PROVIDED DATA:
######

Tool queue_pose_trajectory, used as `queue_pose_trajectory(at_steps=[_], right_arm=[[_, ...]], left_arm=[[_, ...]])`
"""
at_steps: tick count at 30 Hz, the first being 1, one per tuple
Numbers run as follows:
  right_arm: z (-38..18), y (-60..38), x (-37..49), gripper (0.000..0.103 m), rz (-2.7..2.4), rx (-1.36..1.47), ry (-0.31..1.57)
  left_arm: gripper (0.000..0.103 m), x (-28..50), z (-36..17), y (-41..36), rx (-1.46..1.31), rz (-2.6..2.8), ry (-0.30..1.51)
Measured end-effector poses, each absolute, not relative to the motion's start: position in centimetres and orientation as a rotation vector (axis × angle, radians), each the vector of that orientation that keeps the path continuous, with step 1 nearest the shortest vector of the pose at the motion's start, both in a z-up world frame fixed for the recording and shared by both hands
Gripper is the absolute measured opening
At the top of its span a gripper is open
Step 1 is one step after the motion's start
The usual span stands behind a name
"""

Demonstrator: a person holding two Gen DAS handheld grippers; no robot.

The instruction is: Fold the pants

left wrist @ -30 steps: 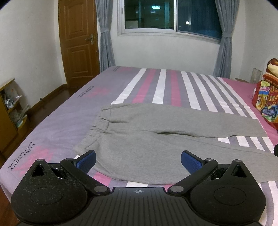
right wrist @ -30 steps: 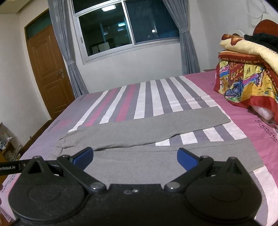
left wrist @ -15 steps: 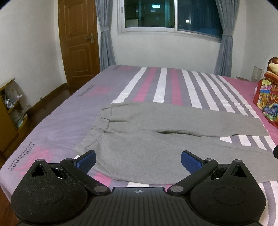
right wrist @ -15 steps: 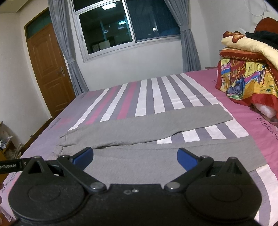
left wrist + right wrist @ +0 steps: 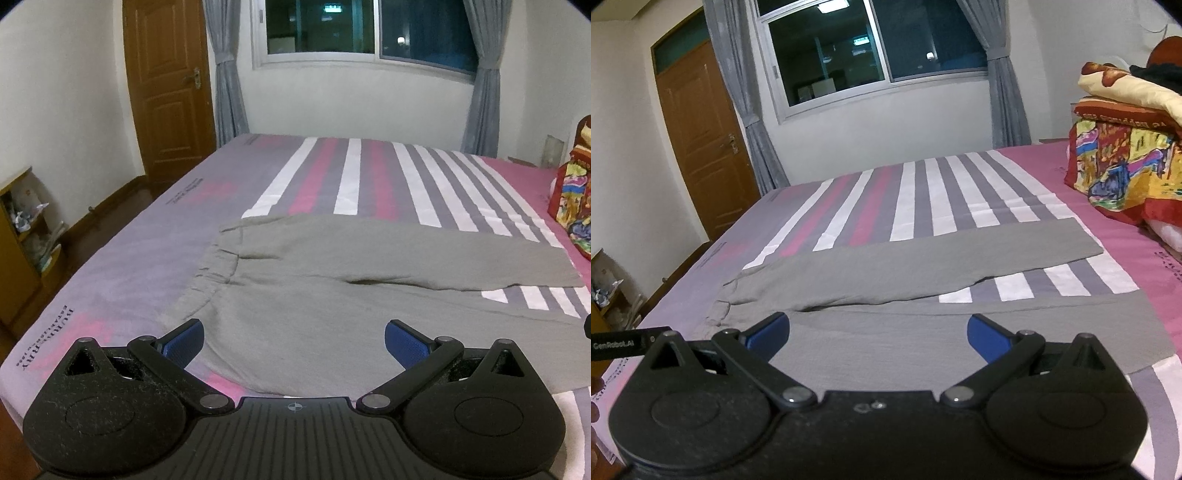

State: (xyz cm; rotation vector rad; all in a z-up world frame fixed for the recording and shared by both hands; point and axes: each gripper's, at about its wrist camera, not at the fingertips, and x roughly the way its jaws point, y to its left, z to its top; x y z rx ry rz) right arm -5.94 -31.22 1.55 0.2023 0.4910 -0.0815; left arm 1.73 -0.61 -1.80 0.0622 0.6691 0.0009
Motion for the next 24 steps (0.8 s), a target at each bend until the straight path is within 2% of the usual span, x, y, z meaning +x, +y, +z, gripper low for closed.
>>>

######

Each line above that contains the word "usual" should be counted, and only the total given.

2